UnitedHealth primarily blamed the arbitration process created by a law to resolve out-of-network disputes between payers and providers — a major gripe for insurers, which argue a small group of providers are filing a mountain of disputes to get inflated payouts.
“The ineffective IDR process that’s associated with the No Surprises Act is being exploited by select providers in select geographies,” said Dan Kueter, who leads UnitedHealthcare’s employer business.
More aggressive provider billing practices and inflated spending on specialty drugs, including GLP-1s, is also making it harder for UnitedHealth to recover its commercial margins.
“Simply put, we’re not yielding the full margin expansion for which we planned in 2026,” Kueter said.
Results for UnitedHealth’s other major reporting division, health services business Optum, were “exceptional,” according to Leerink analyst Whit Mayo.
The standout was Optum Health, UnitedHealth’s care delivery arm and the largest physician enterprise in the U.S. with roughly 90,000 owned or affiliated doctors. Along with providing medical care to consumers, Optum Health also enters into value-based contracts with insurers to care for their members in MA — a business that’s seen sinking profits in recent years from higher spending on seniors’ care.
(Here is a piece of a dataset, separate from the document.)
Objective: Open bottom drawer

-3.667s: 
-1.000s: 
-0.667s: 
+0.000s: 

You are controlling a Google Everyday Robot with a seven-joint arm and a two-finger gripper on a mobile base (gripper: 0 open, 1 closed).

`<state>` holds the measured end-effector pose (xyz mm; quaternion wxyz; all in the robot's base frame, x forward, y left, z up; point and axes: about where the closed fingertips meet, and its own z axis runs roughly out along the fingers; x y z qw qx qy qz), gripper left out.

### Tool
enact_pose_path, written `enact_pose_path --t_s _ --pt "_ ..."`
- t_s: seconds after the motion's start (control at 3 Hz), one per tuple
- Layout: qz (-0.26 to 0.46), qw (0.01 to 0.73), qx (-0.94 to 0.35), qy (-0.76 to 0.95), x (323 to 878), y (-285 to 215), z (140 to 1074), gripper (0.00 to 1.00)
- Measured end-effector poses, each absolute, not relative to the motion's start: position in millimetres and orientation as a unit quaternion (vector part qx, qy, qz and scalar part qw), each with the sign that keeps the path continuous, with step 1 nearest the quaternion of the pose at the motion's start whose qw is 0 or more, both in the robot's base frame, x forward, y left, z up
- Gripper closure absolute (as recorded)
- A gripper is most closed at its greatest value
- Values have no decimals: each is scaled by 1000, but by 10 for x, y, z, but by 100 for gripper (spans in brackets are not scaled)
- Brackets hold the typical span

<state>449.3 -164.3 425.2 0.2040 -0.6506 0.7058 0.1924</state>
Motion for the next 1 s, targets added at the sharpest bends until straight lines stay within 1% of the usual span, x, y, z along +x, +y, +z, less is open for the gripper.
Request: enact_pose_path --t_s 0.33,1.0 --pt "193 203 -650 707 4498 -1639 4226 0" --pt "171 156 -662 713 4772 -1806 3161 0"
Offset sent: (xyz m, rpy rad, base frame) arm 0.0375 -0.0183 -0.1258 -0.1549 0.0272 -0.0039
In a bid to recoup profits, Optum Health cut certain providers from its network and slashed its risk-based membership, including by dropping unprofitable contracts. Those strategies led to a sizable outperformance in the first and the second quarter, with Optum Health boosting its second quarter earnings to $1.2 billion, more than double analysts’ consensus expectations.
The earnings recovery has come at a cost to its membership. Optum Health has lost 700,000 value-based patients year over year.
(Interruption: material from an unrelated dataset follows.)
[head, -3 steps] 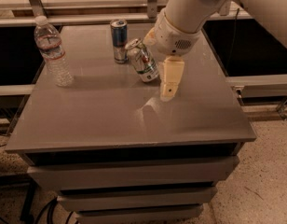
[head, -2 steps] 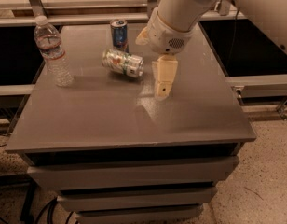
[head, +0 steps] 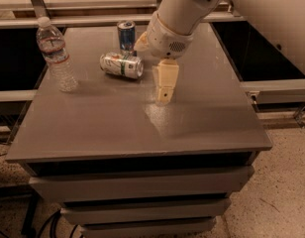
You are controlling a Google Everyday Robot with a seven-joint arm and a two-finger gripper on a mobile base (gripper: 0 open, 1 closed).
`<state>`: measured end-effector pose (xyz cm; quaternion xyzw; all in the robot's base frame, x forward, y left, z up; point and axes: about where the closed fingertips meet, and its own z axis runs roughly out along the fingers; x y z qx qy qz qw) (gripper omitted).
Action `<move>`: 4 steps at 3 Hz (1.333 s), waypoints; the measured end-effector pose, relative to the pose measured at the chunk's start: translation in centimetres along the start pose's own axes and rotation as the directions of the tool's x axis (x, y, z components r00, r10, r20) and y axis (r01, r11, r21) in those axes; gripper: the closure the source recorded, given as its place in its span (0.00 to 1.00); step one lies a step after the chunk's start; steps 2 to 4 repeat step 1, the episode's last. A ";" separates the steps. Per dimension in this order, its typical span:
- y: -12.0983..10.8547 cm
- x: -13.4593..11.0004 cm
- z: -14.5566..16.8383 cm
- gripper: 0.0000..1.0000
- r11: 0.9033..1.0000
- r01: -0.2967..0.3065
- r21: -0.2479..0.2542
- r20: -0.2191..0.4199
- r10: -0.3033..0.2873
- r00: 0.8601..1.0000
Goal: Knock 7up can over
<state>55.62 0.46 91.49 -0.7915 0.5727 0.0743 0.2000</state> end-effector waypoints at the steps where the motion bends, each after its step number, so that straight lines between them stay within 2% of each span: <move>1: 0.1 0.3 0.0 0.00 1.000 -0.005 -0.001 0.003 0.005 1.000; 4: 0.1 0.3 0.0 0.00 1.000 -0.005 -0.001 0.003 0.005 1.000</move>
Offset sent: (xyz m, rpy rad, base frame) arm 0.0000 0.0000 0.0000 0.0000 0.0000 0.0000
Still, that tradeoff has fueled distinct earnings growth for Optum. The division reported operating income of $4 billion, up 29% year over year, on revenue of $65.7 billion, down 2%. Earnings also improved for technology unit Optum Insight and pharmacy benefits manager Optum Rx.
“[Management] has emphasized margin improvement, and 2Q progress was impressive,” Jefferies analyst David Windley wrote in a Thursday note.